Temple of Poseidon under sunset sky, Cap Sunion, Greece
In Greek myth Poseidon is the son of the Titan Cronus and Titaness Rhea, the brother of Hades and Zeus. Originally the god of earthquakes and violent acts of nature, he became the god of the sea and is usually depicted with a trident. He is one of the 12 Olympians of ancient Greece (master gods who reside on Mount Olympus). His Roman equivalent is Neptune.
Poseidon is said to have watched over the oracle at Delphi before Apollo replaced him as caretaker. Poseidon was also held responsible for inflicting certain mental and physical diseases, such as epilepsy. It was quite common in the ancient world to attribute disease to the wrath of the gods, the attack of evil powers, or as a punishment for some kind of offense.
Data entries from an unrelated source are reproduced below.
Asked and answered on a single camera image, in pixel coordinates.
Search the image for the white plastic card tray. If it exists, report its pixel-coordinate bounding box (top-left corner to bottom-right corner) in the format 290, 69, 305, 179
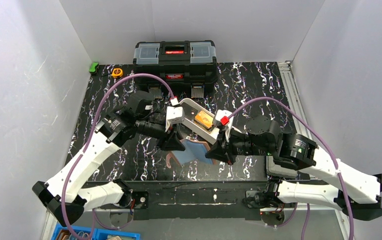
179, 98, 219, 145

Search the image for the gold card stack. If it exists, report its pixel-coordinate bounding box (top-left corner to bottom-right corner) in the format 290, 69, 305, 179
194, 110, 214, 130

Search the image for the brown leather card holder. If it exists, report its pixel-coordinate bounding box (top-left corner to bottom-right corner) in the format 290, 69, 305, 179
166, 139, 216, 169

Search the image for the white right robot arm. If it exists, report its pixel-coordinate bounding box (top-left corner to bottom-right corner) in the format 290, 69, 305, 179
206, 114, 382, 221

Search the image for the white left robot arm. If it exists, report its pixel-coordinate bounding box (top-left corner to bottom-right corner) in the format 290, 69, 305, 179
32, 90, 185, 227

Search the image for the grey flat box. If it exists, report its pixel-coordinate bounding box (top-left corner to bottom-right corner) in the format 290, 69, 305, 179
266, 156, 298, 179

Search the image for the black Delixi toolbox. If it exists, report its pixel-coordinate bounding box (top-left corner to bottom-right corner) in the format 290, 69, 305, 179
133, 40, 219, 99

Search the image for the orange tape measure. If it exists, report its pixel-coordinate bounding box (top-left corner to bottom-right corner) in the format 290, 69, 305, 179
111, 68, 123, 79

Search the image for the green small tool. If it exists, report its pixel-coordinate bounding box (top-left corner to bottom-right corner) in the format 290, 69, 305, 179
88, 62, 99, 75

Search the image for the blue plastic bin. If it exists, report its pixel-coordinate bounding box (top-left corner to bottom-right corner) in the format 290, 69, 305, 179
51, 223, 141, 240

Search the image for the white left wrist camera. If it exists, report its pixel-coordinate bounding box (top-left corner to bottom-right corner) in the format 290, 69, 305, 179
165, 106, 185, 132

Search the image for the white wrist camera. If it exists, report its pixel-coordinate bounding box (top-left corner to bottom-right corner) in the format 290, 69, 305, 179
213, 109, 233, 138
165, 106, 185, 132

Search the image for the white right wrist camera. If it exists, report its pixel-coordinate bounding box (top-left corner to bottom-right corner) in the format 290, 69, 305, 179
213, 109, 233, 138

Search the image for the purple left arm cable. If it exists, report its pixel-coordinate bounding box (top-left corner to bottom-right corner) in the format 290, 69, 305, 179
61, 73, 180, 240

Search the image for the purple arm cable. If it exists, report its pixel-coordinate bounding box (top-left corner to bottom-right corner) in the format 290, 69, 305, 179
220, 96, 355, 240
61, 73, 180, 240

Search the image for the aluminium frame rail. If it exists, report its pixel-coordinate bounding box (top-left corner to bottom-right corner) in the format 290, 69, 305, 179
278, 61, 351, 240

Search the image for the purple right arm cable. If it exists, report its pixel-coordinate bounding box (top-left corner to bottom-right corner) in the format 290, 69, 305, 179
220, 96, 355, 240

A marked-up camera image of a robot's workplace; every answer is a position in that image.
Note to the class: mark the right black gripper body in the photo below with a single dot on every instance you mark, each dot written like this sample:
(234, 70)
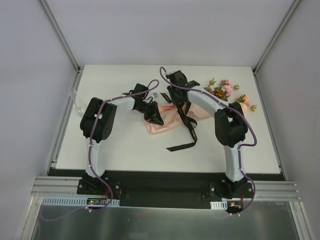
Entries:
(178, 94)

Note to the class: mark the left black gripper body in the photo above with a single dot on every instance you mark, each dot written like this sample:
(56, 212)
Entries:
(151, 111)

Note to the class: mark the pink wrapping paper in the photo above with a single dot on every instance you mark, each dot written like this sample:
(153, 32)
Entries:
(171, 118)

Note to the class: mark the black ribbon gold lettering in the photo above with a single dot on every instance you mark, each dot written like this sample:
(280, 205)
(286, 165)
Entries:
(190, 123)

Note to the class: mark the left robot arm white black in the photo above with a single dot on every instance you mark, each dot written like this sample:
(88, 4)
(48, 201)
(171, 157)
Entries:
(97, 124)

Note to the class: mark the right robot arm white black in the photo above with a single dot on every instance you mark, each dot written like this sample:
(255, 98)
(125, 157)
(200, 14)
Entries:
(230, 126)

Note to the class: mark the clear glass vase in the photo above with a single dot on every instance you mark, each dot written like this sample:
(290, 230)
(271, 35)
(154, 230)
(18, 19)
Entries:
(79, 104)

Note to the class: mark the artificial flower bouquet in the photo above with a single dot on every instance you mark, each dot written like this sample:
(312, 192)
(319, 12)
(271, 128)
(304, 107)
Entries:
(224, 90)

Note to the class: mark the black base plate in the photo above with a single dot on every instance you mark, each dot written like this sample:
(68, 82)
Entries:
(151, 189)

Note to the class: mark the left aluminium corner post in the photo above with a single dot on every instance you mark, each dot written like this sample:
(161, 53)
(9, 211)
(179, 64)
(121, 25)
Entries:
(59, 34)

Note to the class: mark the aluminium corner post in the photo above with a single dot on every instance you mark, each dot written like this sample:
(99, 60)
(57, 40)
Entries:
(59, 34)
(277, 34)

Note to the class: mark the right white cable duct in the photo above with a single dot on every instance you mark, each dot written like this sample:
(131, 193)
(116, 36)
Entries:
(219, 205)

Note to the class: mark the white cable duct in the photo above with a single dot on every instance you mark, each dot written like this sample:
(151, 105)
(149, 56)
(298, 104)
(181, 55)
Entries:
(68, 201)
(219, 205)

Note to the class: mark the aluminium front rail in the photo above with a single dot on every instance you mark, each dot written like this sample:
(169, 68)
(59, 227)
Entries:
(264, 190)

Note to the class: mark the left white cable duct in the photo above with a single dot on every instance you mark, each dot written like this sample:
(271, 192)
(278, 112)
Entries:
(68, 201)

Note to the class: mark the right aluminium corner post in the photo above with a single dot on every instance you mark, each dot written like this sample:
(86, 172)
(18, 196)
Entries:
(277, 34)

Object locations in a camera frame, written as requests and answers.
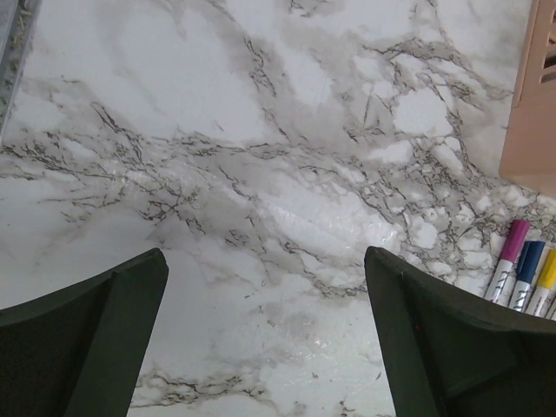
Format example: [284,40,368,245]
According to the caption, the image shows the aluminium frame rail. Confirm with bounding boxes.
[1,0,41,137]

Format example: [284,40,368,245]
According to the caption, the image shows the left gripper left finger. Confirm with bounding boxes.
[1,248,169,416]

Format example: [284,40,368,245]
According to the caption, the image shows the orange plastic file organizer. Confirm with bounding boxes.
[499,0,555,197]

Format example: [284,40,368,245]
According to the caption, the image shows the purple white pen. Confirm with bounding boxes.
[484,219,530,303]

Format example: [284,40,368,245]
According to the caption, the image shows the yellow white pen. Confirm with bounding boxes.
[526,248,556,316]

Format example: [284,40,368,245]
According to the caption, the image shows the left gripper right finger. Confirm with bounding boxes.
[365,247,555,416]

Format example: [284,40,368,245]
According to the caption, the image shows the blue white pen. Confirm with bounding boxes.
[508,241,546,312]

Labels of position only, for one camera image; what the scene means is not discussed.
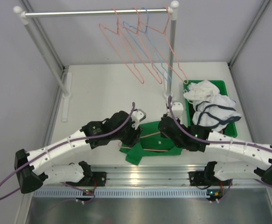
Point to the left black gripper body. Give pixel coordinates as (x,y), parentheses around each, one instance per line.
(133,136)

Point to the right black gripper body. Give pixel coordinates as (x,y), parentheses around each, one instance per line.
(178,143)

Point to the green tank top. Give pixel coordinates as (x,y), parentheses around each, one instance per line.
(151,127)

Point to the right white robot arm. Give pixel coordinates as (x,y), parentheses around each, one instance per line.
(238,159)

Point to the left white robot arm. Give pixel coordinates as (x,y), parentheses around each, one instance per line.
(48,165)

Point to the white clothes pile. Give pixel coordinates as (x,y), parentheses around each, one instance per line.
(210,108)

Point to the green plastic bin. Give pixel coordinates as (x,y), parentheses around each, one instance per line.
(230,129)

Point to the silver clothes rack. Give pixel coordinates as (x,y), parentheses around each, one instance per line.
(36,32)

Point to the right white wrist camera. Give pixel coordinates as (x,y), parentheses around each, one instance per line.
(177,110)

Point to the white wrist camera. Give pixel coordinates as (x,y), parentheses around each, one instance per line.
(177,110)
(138,116)

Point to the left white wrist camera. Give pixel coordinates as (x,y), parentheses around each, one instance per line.
(138,116)

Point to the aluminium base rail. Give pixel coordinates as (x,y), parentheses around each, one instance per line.
(129,176)

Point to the white slotted cable duct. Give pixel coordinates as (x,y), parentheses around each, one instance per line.
(128,193)

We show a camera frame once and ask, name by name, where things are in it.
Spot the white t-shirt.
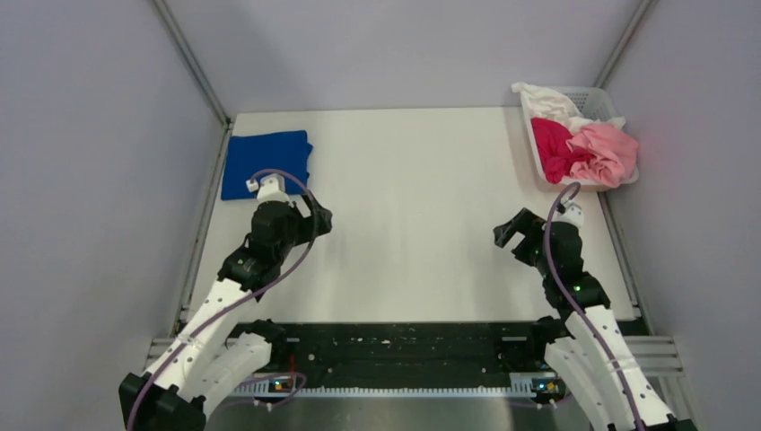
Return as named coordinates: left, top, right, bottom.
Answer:
left=511, top=82, right=626, bottom=135

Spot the magenta t-shirt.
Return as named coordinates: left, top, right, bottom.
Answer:
left=530, top=118, right=594, bottom=184

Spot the folded blue t-shirt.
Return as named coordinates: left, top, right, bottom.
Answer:
left=221, top=130, right=313, bottom=200

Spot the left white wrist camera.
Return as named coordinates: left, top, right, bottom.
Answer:
left=246, top=173, right=292, bottom=204

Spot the white plastic laundry basket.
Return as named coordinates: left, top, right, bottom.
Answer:
left=512, top=83, right=639, bottom=190

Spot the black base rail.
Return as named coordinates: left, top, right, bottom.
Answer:
left=225, top=321, right=649, bottom=391

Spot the grey slotted cable duct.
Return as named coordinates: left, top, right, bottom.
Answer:
left=228, top=373, right=563, bottom=400

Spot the light pink t-shirt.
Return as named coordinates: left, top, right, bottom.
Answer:
left=567, top=123, right=639, bottom=188

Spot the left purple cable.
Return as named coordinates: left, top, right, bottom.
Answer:
left=126, top=169, right=319, bottom=431

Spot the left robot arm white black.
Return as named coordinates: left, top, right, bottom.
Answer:
left=118, top=192, right=332, bottom=430

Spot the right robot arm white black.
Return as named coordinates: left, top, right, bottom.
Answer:
left=493, top=207, right=696, bottom=430

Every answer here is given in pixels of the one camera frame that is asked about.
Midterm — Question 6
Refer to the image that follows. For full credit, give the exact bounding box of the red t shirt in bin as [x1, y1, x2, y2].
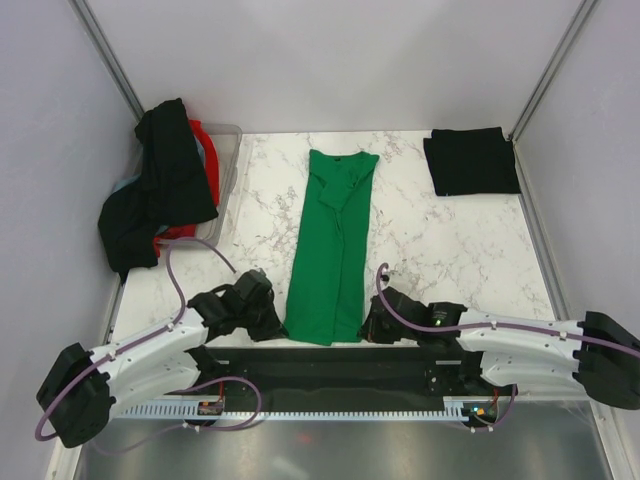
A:
[153, 119, 220, 258]

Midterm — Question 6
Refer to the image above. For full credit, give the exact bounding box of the clear plastic bin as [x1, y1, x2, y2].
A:
[112, 119, 245, 249]

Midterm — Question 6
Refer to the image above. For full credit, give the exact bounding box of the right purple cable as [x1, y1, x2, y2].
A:
[375, 263, 640, 434]

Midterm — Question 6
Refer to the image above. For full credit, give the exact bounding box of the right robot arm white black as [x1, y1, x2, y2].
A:
[358, 287, 639, 410]

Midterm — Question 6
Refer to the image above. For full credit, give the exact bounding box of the folded black t shirt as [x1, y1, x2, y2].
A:
[423, 127, 521, 197]

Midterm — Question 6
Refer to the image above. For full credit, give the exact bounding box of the black t shirt in bin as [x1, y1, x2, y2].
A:
[105, 98, 218, 282]

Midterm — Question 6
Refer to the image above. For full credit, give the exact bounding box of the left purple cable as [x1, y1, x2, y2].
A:
[34, 238, 266, 456]

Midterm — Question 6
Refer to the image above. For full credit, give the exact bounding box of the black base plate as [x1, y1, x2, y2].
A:
[187, 346, 516, 412]

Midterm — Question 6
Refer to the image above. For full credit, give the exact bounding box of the aluminium frame post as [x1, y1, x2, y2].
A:
[508, 0, 600, 143]
[68, 0, 144, 120]

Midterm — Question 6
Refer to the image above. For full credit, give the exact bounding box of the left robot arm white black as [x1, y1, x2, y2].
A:
[36, 269, 286, 448]

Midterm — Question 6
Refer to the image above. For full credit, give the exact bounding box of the left aluminium frame post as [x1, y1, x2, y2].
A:
[68, 0, 144, 120]

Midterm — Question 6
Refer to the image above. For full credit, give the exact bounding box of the green t shirt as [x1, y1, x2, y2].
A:
[284, 149, 380, 346]

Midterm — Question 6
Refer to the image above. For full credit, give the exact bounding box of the purple cable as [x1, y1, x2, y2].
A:
[375, 263, 640, 434]
[34, 238, 266, 456]

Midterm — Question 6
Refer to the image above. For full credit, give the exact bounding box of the white slotted cable duct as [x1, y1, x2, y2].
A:
[117, 397, 496, 423]

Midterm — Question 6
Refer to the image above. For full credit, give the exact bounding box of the aluminium rail profile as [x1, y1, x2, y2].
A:
[69, 357, 616, 401]

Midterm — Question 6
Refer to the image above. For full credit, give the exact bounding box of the right aluminium frame post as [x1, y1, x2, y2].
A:
[508, 0, 600, 143]
In the ancient world, supernatural punishment for an offense wasn’t necessarily just. Christian theologians often say that the pagan gods do not mete out constructive punishment, tailored for a sinner’s salvation, as does the monotheistic God of Christian scripture. Rather, the pagan gods are often petty and vengeful, even irrational. On this point, it’s hard to argue otherwise; many examples can be found throughout ancient mythology.
In popular culture the blockbuster film The Poseidon Adventure (1972) portrayed the fictional story of a vintage luxury liner that turns turtle when hit by a huge wave en route to Athens.